Washington: Scientists have transformed ordinary skin cells into insulin producing pancreatic cells in animal models, a breakthrough that may bring an end to the agony of daily jabs for diabetics.
Scientists at the Gladstone Institutes in US developed a technique in animal models that could replenish the very cells destroyed by type 1 diabetes.
Type 1 diabetes is caused by the destruction of beta-cells, a type of cell that normally resides in the pancreas and produces a hormone called insulin.
Without insulin, the body's organs have difficulty absorbing sugars, such as glucose, from the blood.
While diabetes can be managed with regular glucose monitoring and insulin injections, a more permanent solution, however, would be to replace the missing beta-cells.
"The power of regenerative medicine is that it can potentially provide an unlimited source of functional, insulin-producing beta-cells that can then be transplanted into the patient," said Dr Sheng Ding, a professor at the University of California, San Francisco (UCSF), with which Gladstone is affiliated.
"But previous attempts to produce large quantities of healthy beta-cells - and to develop a workable delivery system - have not been entirely successful," Ding said.
The team first collected skin cells, called fibroblasts, from laboratory mice. Then, by treating the fibroblasts with a unique 'cocktail' of molecules and reprogramming factors, they transformed the cells into endoderm-like cells.

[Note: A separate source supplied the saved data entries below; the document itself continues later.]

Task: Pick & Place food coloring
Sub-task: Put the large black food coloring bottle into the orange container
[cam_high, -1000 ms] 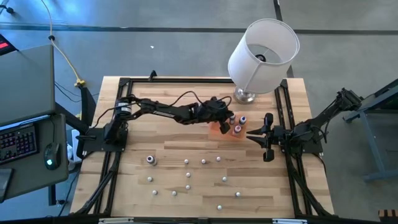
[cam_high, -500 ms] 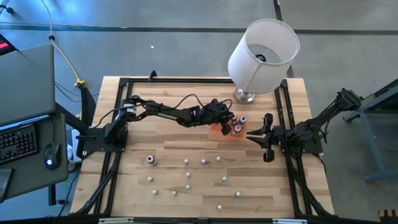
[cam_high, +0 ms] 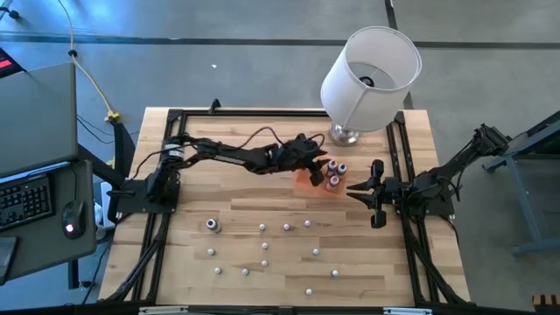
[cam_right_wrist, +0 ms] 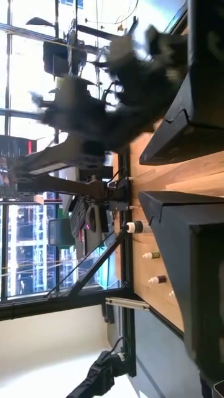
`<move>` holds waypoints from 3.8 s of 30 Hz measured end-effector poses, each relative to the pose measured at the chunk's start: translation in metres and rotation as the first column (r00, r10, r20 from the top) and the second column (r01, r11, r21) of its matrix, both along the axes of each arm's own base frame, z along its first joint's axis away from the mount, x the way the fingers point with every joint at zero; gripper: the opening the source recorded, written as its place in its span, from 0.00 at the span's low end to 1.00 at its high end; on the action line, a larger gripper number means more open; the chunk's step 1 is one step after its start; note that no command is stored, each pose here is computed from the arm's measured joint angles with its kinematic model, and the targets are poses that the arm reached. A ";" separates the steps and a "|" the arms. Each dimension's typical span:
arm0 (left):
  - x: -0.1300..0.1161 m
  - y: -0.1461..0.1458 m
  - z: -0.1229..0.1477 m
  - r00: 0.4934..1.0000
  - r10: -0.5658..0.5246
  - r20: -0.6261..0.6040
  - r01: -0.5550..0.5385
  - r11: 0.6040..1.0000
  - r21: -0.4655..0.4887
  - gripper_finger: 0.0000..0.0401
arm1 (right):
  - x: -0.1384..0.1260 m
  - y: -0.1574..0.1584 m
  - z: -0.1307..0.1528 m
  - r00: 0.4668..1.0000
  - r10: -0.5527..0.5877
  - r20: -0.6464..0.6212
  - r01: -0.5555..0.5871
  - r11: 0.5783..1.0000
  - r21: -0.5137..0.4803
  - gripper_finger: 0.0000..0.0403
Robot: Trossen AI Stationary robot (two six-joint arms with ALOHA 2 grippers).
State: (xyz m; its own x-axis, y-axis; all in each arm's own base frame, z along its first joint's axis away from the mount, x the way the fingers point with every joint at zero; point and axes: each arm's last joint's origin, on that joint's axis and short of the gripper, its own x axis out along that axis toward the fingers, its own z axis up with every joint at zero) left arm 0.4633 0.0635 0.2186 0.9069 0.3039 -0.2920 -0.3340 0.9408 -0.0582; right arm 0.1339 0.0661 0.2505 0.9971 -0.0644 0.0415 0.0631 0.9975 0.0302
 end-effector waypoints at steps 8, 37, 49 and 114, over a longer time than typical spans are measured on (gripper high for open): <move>-0.069 -0.012 0.078 0.958 -0.125 -0.258 0.120 0.992 -0.036 0.33 | 0.002 0.003 -0.004 0.997 0.074 -0.027 -0.073 0.996 0.044 0.18; -0.305 -0.192 0.040 0.934 -0.050 -0.354 -0.019 0.982 -0.190 0.24 | 0.027 0.010 -0.024 0.986 0.121 -0.112 -0.123 0.992 -0.007 0.18; -0.324 -0.206 0.023 0.885 -0.029 -0.466 -0.055 0.985 -0.165 0.37 | 0.027 0.012 -0.024 0.980 0.163 -0.118 -0.165 0.986 -0.011 0.18; -0.283 -0.226 0.004 0.934 0.308 -0.180 -0.351 0.882 -0.315 0.07 | 0.027 0.011 -0.018 0.986 0.153 -0.060 -0.156 0.987 -0.050 0.18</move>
State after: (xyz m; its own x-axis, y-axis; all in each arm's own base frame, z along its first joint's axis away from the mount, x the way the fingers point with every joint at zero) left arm 0.1807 -0.1626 0.2226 0.7227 0.4428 -0.5306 -0.6458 0.7061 -0.2904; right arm 0.1610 0.0775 0.2323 0.9957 0.0912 -0.0152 -0.0915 0.9955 -0.0237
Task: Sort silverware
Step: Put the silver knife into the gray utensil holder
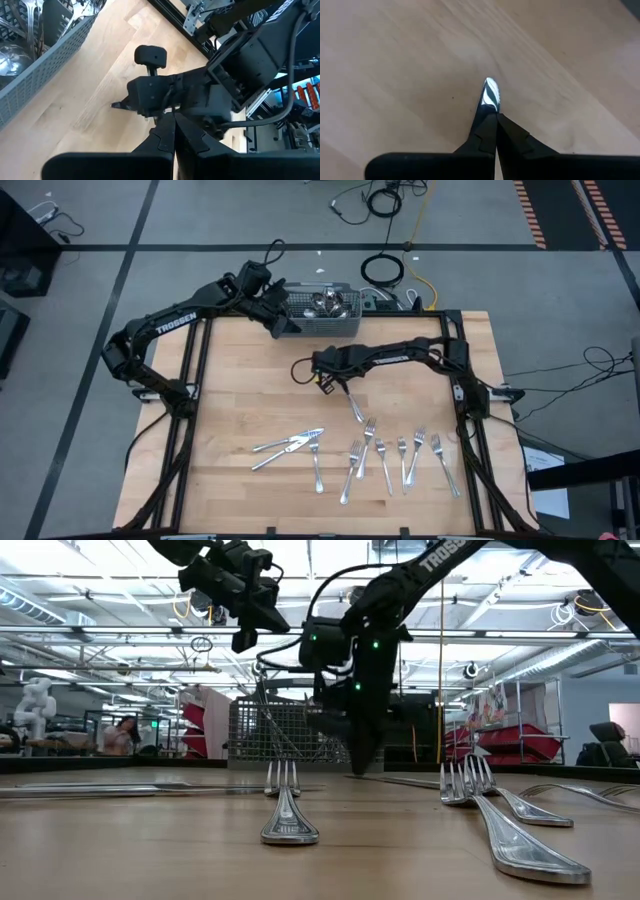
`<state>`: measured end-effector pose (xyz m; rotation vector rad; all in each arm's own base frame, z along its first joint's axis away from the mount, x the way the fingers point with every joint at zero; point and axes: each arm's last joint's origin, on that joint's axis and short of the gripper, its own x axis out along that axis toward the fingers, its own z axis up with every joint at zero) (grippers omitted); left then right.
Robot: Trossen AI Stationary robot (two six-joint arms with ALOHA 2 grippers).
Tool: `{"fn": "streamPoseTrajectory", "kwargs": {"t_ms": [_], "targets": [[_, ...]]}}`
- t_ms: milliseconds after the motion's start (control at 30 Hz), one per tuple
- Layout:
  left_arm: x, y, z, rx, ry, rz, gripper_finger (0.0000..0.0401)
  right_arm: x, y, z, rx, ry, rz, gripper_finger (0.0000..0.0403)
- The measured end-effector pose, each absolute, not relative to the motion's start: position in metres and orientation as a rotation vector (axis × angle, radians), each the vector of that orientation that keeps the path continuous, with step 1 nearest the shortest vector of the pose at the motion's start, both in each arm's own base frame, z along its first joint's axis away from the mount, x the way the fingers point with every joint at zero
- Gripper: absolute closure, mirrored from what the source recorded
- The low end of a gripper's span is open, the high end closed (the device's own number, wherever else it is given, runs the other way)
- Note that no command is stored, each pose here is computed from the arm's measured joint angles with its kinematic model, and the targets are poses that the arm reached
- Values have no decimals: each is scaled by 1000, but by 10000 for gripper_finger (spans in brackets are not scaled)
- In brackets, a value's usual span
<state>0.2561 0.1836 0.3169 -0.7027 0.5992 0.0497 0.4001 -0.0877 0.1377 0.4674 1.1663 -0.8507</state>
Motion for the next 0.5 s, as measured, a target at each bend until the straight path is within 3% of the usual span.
{"fn": "streamPoseTrajectory", "kwargs": {"t_ms": [500], "targets": [[256,184,317,-705,601,50,395,415,-84,136,503,1085,-704,403]]}}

Endoderm cells are a type of cell found in the early embryo, and which eventually mature into the body's major organs - including the pancreas.

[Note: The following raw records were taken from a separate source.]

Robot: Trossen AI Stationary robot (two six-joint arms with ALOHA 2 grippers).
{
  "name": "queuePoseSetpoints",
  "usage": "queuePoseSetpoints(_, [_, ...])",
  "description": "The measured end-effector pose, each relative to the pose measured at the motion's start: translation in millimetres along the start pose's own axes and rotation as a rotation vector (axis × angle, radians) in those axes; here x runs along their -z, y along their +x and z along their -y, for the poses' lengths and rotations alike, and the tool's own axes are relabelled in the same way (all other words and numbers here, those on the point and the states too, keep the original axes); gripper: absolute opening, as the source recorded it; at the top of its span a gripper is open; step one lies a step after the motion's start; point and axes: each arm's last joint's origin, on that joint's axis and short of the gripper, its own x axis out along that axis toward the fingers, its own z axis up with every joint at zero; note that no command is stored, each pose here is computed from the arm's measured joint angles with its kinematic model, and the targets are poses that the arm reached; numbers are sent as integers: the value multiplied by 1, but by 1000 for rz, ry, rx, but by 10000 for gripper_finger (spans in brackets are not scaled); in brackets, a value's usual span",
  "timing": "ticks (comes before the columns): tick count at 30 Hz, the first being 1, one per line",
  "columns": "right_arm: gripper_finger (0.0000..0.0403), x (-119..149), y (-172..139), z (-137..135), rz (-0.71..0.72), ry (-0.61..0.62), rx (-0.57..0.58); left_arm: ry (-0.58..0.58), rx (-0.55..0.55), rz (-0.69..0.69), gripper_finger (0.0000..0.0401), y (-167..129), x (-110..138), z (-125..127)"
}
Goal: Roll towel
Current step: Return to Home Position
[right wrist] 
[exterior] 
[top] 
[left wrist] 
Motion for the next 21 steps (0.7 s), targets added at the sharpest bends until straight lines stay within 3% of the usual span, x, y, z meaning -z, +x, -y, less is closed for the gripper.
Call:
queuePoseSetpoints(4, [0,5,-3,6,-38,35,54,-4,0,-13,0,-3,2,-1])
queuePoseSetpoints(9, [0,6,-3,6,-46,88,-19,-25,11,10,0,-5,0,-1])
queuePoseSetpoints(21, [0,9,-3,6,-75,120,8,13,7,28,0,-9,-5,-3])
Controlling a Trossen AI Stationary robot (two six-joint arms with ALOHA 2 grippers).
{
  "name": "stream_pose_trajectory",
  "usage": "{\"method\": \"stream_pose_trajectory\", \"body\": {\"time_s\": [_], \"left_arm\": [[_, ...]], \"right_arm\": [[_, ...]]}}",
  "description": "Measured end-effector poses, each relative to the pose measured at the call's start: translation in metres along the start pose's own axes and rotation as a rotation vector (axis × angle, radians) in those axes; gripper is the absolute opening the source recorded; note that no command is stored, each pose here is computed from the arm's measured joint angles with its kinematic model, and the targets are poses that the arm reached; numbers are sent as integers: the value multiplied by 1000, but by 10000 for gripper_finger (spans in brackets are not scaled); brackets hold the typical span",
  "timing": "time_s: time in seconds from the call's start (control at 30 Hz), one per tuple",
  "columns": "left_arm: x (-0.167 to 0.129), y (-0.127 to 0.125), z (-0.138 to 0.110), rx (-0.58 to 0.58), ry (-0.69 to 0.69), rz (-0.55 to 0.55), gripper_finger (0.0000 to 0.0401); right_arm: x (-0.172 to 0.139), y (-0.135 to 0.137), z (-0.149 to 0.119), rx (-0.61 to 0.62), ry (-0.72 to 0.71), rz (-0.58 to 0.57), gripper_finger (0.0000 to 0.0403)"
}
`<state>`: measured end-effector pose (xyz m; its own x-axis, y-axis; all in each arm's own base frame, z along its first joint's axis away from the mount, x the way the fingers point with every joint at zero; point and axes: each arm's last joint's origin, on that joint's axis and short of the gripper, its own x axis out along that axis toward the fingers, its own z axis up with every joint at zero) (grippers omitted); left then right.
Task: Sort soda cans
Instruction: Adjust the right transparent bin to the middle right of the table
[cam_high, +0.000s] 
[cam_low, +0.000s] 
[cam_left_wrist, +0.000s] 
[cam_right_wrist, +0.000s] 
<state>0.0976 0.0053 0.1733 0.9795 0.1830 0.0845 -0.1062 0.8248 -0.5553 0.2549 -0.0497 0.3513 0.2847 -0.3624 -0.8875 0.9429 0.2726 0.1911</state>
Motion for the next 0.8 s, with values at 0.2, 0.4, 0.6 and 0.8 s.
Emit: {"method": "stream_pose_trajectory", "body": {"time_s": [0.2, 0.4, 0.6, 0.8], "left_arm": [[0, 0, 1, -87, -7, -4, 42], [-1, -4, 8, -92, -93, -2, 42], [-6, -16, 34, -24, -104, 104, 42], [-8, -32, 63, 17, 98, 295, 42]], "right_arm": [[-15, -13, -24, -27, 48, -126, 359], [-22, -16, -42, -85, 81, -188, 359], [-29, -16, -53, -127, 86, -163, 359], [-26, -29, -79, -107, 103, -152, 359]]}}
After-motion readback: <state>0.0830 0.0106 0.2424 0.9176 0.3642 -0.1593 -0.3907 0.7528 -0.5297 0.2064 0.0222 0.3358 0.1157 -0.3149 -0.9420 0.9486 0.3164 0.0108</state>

"Using another chemical cocktail, we then transformed these endoderm-like cells into cells that mimicked early pancreas-like cells, which we called PPLC's," said Gladstone Postdoctoral Scholar Ke Li, the paper's lead author.
"Our initial goal was to see whether we could coax these PPLC's to mature into cells that, like beta-cells, respond to the correct chemical signals and - most importantly - secrete insulin. And our initial experiments, performed in a petri dish, revealed that they did," Li said.
The research team then wanted to see whether the same would occur in live animal models. So they transplanted PPLC's into mice modified to have hyperglycemia (high glucose levels), a key indicator of diabetes.
"Importantly, just one week post-transplant, the animals' glucose levels started to decrease gradually approaching normal levels," said Li.
"And when we removed the transplanted cells, we saw an immediate glucose spike, revealing a direct link between the transplantation of the PPLC's and reduced hyperglycemia," Li said.
When the team tested the mice eight weeks post-transplant that they saw more dramatic changes: the PPLC's had given rise to fully functional, insulin-secreting beta-cells.
The study is published in the journal Cell Stem Cell.